Isu kedaulatan juga menjadi semakin penting di tengah persaingan global di bidang satelit. Negara-negara besar terus mengembangkan sistem masing-masing untuk mengurangi ketergantungan pada infrastruktur navigasi asing. Kondisi ini membuat Indonesia perlu memiliki posisi yang jelas dalam pengelolaan teknologi masa depan. ASSI menegaskan bahwa penguatan regulasi dan tata kelola harus berjalan seiring dengan adopsi teknologi.
Persaingan Global Makin Ketat
Perkembangan D2D tidak berdiri sendiri, melainkan berjalan di tengah kompetisi global yang semakin intens. Selain Starlink, perusahaan seperti Amazon dan sejumlah pemain asal China juga membangun konstelasi satelit Low Earth Orbit dalam jumlah besar. Kompetisi tersebut menunjukkan bahwa pasar satelit bergerak cepat menuju layanan yang lebih langsung dan terintegrasi. Indonesia perlu membaca arah perubahan ini dengan cermat.
Selain layanan komunikasi, kebutuhan terhadap sistem Positioning, Navigation, and Timing atau PNT juga meningkat. Banyak negara kini berupaya memiliki sistem navigasi sendiri sebagai alternatif dari GPS. Situasi geopolitik global membuat sektor ini bukan sekadar urusan teknologi, melainkan juga strategi kedaulatan.

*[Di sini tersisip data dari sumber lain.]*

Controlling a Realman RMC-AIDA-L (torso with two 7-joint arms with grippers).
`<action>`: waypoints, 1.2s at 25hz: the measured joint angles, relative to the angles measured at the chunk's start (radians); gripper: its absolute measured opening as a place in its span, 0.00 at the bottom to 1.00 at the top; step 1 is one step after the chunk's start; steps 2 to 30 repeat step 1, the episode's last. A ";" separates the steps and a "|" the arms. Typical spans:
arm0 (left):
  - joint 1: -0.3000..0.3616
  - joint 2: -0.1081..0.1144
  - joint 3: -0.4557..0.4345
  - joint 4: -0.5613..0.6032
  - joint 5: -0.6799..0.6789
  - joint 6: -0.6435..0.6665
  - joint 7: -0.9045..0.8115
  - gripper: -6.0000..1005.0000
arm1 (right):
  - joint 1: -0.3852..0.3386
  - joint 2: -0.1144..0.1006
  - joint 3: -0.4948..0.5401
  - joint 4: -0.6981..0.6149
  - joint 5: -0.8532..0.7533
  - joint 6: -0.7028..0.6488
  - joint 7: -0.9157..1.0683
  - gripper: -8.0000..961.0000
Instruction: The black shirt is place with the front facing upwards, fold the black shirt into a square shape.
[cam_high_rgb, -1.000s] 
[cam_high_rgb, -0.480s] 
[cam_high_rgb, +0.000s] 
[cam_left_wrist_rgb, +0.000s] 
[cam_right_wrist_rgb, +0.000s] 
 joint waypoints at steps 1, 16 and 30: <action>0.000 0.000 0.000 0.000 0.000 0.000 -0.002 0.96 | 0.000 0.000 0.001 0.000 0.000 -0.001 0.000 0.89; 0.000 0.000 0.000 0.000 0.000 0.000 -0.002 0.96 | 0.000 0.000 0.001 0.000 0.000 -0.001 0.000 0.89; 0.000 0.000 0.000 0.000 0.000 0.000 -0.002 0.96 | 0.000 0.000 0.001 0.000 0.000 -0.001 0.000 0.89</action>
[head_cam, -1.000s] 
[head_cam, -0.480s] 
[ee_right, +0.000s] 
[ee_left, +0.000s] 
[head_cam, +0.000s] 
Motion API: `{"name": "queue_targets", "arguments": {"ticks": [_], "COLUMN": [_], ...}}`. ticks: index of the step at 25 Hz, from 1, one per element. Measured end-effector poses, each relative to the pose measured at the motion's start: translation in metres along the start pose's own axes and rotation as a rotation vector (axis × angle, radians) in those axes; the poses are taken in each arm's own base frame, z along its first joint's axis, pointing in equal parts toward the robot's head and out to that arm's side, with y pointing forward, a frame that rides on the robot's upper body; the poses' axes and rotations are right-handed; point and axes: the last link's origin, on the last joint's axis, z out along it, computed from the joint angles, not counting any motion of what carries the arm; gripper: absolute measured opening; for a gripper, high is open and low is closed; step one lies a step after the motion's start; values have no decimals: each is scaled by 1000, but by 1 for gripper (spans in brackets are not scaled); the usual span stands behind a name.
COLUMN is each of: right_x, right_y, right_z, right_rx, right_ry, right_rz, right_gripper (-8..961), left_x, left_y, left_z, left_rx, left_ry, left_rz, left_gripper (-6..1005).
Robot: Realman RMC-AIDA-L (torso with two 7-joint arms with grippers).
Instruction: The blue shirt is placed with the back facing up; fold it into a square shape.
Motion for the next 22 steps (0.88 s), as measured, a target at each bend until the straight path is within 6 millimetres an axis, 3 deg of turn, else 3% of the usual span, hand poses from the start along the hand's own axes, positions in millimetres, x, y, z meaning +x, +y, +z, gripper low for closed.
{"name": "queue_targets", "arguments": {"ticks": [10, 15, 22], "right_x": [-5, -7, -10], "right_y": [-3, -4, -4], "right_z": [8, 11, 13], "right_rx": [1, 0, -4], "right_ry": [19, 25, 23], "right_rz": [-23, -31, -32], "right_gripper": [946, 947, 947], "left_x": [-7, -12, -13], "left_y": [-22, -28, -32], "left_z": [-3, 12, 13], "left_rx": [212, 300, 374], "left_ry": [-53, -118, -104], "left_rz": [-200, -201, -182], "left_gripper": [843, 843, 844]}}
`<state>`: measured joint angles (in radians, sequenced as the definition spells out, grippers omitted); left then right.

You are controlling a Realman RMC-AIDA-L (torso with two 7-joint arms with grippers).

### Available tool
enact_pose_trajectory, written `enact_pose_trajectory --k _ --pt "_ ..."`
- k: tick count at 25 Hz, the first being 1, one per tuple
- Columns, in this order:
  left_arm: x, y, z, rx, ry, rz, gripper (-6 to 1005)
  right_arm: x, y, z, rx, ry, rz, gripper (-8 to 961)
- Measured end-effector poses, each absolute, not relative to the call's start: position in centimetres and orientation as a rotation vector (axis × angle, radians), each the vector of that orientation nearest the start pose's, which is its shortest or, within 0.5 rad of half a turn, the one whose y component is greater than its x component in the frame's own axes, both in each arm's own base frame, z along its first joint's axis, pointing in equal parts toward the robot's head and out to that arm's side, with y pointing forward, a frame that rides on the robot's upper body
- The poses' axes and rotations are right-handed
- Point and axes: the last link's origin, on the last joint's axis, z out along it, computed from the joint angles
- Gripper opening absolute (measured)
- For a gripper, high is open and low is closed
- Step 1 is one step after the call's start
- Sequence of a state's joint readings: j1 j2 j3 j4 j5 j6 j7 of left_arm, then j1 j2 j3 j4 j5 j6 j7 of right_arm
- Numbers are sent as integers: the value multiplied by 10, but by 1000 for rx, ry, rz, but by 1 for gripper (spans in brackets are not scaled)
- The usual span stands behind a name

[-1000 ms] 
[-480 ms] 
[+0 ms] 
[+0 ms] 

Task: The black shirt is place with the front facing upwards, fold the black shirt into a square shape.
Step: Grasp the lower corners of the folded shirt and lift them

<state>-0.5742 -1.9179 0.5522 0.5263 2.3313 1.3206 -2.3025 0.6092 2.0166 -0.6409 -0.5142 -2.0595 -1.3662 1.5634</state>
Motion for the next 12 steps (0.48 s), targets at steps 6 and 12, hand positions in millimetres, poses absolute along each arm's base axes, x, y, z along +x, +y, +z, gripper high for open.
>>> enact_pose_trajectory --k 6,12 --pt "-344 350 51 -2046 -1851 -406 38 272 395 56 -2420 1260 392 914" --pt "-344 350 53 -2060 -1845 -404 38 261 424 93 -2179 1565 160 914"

Dalam pandangan ASSI, tren ini akan memengaruhi masa depan industri satelit nasional.
Dengan berbagai dinamika tersebut, pemerintah didorong untuk lebih sigap mengikuti perkembangan teknologi satelit. Kecepatan adaptasi dinilai akan menentukan daya saing Indonesia dalam menghadapi gelombang inovasi baru. D2D dipandang sebagai salah satu pintu masuk penting menuju ekosistem komunikasi yang lebih maju. Namun, keberhasilannya tetap bergantung pada kepastian regulasi, kesiapan industri, dan perlindungan kepentingan nasional.